The competitiveness of public pension funds, especially those who fit in the “Defined contribution” plan classification, is a very important issue that must be taken into account nowadays. The main reason of it is the fact that a higher return paid to investors will lead to a better pension at retirement. A better income for retired people will lead to a sustainable consumption and GDP creation, given the changing population conditions and the increase of the mean dead age in almost all the countries. In order to give more guidelines of the necessary tasks needed to enhance pension plans (specifically in the Mexican case), we have followed the line opened by Calderón-Colín et al. (2009) and Guillén (2011) who study the informational efficiency in the pension fund selection (the former) and the competitiveness of these to generate value to investors (the latter). We made a performance attribution test in order to detect if there is a connection between the performance and the decision making process that is “noisy and uniformed” as Calderón-Colín et al. (2009) prove.

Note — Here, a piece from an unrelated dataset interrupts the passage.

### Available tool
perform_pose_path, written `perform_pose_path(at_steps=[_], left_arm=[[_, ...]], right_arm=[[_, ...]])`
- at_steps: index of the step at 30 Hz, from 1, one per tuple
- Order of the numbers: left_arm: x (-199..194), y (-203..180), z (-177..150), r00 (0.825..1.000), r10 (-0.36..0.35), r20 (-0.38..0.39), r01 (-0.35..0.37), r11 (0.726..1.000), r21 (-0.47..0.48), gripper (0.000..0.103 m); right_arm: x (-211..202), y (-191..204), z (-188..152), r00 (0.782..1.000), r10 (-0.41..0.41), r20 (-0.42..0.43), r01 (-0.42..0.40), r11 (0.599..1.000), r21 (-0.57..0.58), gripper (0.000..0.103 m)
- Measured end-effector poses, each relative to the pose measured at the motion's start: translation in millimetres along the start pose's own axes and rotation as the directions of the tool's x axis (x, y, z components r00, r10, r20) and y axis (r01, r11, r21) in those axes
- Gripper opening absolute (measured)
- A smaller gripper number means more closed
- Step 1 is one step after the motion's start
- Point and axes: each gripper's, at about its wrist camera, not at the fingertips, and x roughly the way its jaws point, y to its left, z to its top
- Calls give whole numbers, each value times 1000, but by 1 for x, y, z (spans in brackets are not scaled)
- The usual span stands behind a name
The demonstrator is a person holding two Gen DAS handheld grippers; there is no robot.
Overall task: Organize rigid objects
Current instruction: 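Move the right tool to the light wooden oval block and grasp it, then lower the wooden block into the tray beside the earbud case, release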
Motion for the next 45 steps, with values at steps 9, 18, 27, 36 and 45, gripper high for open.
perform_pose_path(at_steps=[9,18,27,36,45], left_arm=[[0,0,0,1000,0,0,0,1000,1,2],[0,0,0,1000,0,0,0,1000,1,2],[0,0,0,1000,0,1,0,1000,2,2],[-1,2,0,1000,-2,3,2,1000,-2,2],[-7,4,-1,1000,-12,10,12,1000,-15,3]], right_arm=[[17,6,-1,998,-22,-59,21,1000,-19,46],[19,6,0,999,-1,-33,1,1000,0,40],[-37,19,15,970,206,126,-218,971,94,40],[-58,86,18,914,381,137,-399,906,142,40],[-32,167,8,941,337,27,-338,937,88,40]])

One of the first places that we suggest as a potential cause of this last result is the official or allowed public investment policy for all the SIEFORES in Mexico. We state this by the homogeneity in the performance that we found in all the SIEFORES even if they have different life-cycle investment restrictions (the Mexican public pension funds or SIEFOREs are public funds that work as life-cycle mutual funds). We suspect that the investment policy generates homogeneity in the performance not only in the SIEFORES of similar life-cycle (risk-return) type but also between SIEFORES among different ones. Our rationale is that there should be performance heterogeneity between SIEFORES of the same type and also among SIEFOREs of different groups or types in the presence of real competition between funds. If this rationale holds the individual investment decision should not be made based in the performance of the pension fund and not with the influence of external factors such as the ones suggested by Calderón-Colín et al. (2009).

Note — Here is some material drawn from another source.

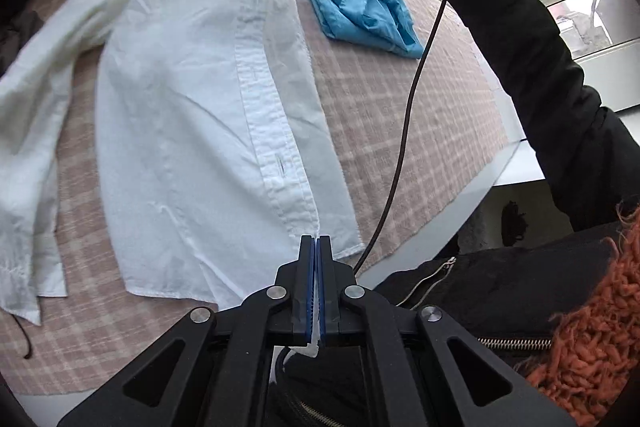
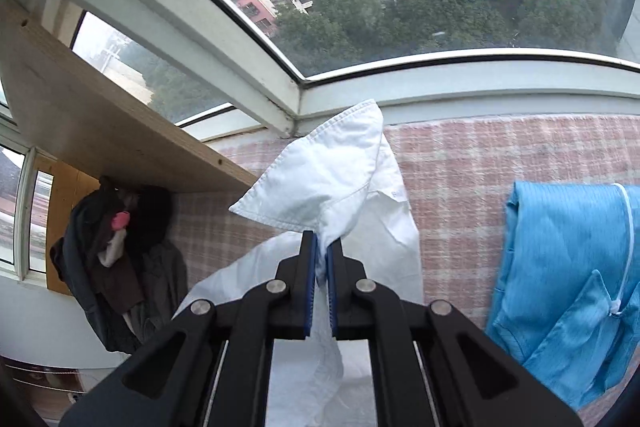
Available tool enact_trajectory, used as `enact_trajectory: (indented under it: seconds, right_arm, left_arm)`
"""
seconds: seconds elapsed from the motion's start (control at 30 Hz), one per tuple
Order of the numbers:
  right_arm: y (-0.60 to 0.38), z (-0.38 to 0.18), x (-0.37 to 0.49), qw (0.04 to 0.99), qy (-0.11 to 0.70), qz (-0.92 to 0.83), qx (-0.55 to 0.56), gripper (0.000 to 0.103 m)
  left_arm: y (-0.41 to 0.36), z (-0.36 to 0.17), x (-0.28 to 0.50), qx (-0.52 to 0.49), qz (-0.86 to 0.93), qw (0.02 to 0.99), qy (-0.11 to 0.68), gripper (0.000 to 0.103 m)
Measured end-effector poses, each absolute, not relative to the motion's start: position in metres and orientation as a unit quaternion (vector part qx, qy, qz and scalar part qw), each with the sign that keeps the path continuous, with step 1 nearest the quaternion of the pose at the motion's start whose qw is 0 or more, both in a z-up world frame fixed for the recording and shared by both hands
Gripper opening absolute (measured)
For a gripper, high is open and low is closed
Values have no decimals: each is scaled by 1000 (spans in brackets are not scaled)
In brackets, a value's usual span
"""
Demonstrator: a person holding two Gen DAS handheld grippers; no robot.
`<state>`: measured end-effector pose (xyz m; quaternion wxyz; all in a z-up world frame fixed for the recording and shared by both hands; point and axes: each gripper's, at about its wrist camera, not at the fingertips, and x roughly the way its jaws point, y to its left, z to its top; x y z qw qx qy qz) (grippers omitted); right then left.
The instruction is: Fold clothes
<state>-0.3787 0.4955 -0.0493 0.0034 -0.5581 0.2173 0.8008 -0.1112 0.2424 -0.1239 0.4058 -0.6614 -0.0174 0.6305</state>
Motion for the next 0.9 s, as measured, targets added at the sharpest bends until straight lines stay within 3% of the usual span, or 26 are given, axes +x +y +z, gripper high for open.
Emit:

On the other hand, if there is (statistically significant) alpha generation in the long term, there could be a window to enhance competitiveness and, as a consequence, the performance or return paid to pension savers.

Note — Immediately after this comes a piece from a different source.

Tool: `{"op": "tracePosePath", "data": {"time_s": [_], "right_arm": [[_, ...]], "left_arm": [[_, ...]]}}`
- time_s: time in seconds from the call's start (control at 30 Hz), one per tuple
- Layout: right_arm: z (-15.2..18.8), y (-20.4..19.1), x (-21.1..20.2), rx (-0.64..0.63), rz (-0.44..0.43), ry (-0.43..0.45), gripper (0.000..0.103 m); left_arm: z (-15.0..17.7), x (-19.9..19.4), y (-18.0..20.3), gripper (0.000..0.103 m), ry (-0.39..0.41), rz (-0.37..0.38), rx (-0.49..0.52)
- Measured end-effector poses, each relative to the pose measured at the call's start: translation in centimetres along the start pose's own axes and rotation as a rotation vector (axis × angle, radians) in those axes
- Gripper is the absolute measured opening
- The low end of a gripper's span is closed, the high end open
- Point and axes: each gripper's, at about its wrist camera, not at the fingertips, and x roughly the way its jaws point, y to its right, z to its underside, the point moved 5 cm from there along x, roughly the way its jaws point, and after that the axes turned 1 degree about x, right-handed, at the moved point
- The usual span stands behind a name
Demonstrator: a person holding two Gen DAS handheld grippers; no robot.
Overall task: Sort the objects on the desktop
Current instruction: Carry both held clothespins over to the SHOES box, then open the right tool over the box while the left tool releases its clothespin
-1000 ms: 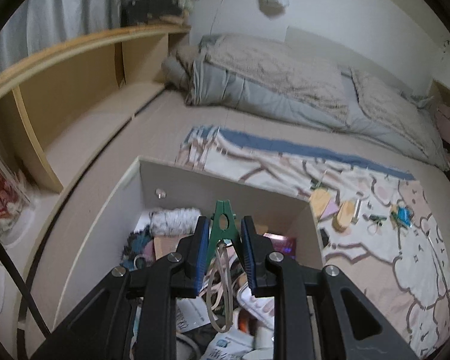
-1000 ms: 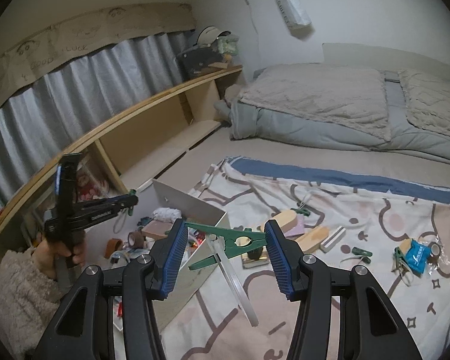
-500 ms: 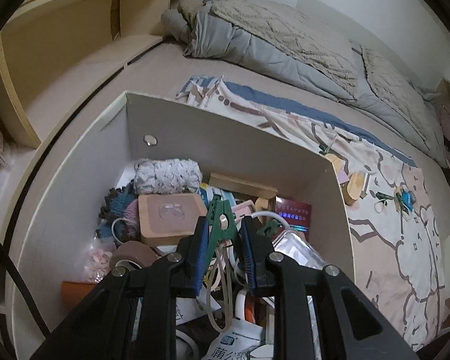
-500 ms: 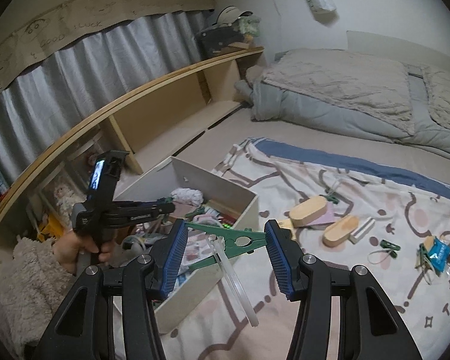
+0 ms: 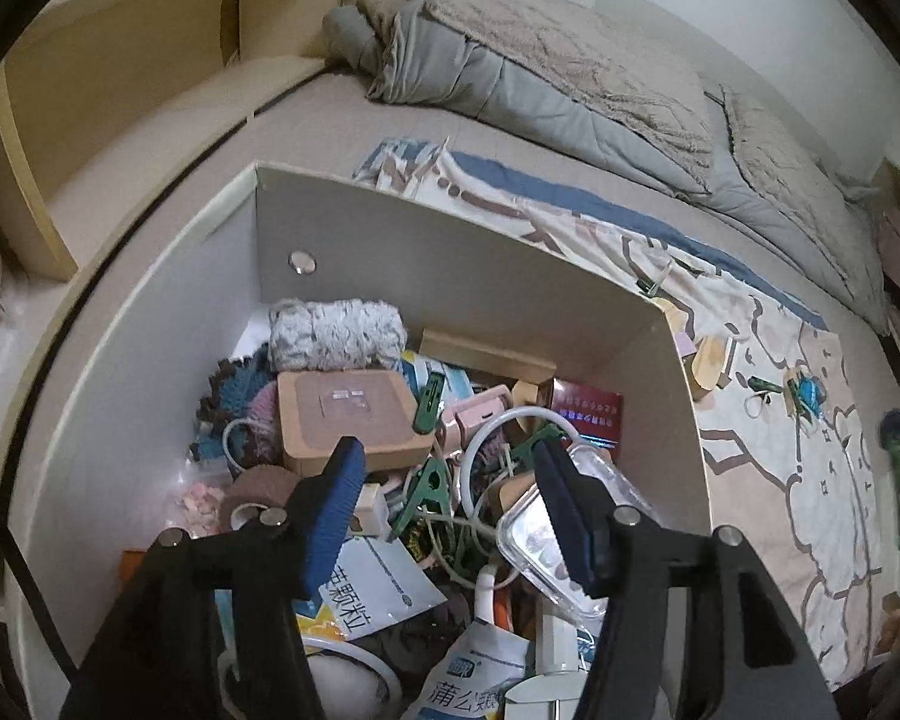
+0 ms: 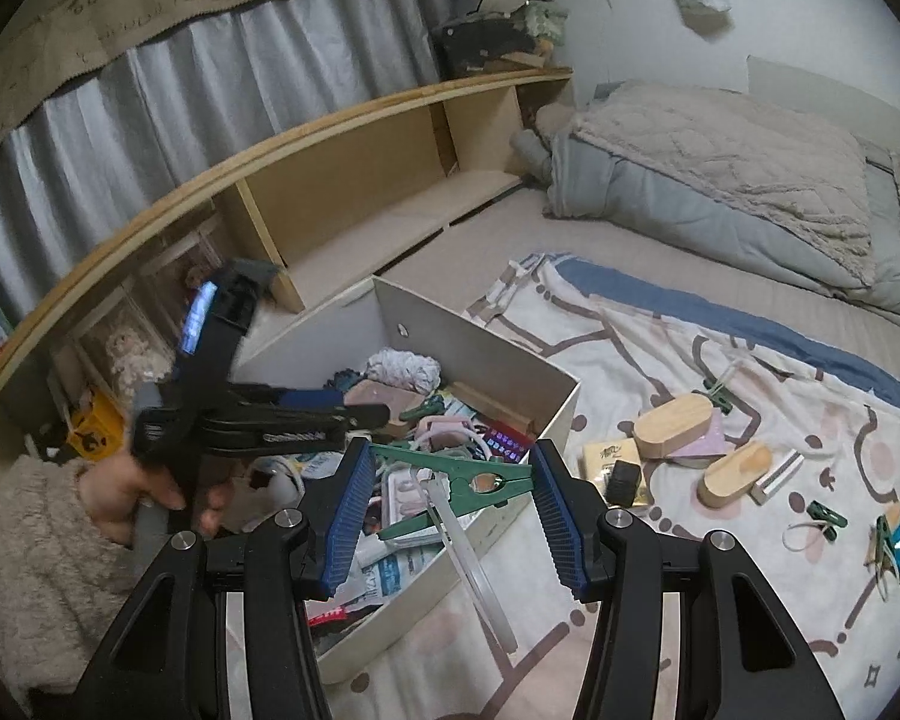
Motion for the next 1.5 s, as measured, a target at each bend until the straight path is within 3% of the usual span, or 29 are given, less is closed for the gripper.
{"op": "tracePosePath", "data": {"time_s": [0.23, 0.37, 0.5, 0.67, 0.8, 0.93, 1.17, 1.27, 1.4, 1.43, 1.5], "right_arm": [[-0.4, -0.4, 3.4, 0.012, -0.012, -0.021, 0.054], [-1.1, -0.7, 5.6, 0.021, -0.013, -0.016, 0.054], [-1.5, -0.8, 8.0, 0.035, -0.006, -0.03, 0.054], [-2.1, -0.9, 10.8, 0.053, 0.015, -0.058, 0.054], [-2.5, -0.7, 12.7, 0.06, 0.047, -0.086, 0.054], [-2.8, -0.2, 14.0, 0.066, 0.09, -0.106, 0.054], [-3.3, 0.2, 15.3, 0.14, 0.067, -0.098, 0.054], [-3.2, 0.4, 15.5, 0.173, 0.059, -0.09, 0.076], [-3.0, 0.5, 15.3, 0.179, 0.052, -0.08, 0.081], [-3.0, 0.5, 15.2, 0.18, 0.051, -0.079, 0.087], [-3.0, 0.5, 15.0, 0.18, 0.047, -0.077, 0.091]], "left_arm": [[-0.6, -1.8, 0.1, 0.068, 0.078, -0.074, 0.076], [-1.2, -2.8, -1.0, 0.068, 0.123, -0.106, 0.047], [-1.8, -4.2, -2.4, 0.08, 0.178, -0.132, -0.002], [-2.3, -6.0, -3.6, 0.083, 0.228, -0.181, -0.016], [-2.3, -6.6, -3.8, 0.095, 0.247, -0.207, -0.019], [-2.1, -6.7, -3.6, 0.096, 0.256, -0.25, 0.006], [-2.1, -7.0, -3.4, 0.096, 0.282, -0.339, 0.07], [-2.0, -7.5, -3.5, 0.097, 0.304, -0.333, 0.071], [-2.0, -7.8, -3.3, 0.097, 0.32, -0.332, 0.074], [-2.0, -7.9, -3.2, 0.097, 0.323, -0.333, 0.075], [-2.0, -8.0, -3.0, 0.097, 0.33, -0.333, 0.08]]}}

By using data of 10 SIEFOREs from March 2005 to November 2016 we tested our rationale and found that there is no alpha generation if we compare the performance of each SIEFORE with their group or peer type benchmark. We also found this if we test the same performance against a portfolio or benchmark composed of all the SIEFORES in the Mexican pension fund system. An interesting finding for us is the fact that the beta of each SIEFORE against the “all” SIEFOREs benchmark is practically of 1 in almost all the tested funds.

We also found that the different risk and investment limits of the investment policy in each SIEFORE type do not produce heterogeneity in the performance of the tested funds.

This result is useful by the fact that CONSAR (the Mexican regulatory pension fund) has allowed in 2017 (the moment that this paper was written) to have a “diversified” pension portfolio that could include SIEFORES from the same fund manager but with different types. This “portfolio decision” can be done freely each three years by pension savers.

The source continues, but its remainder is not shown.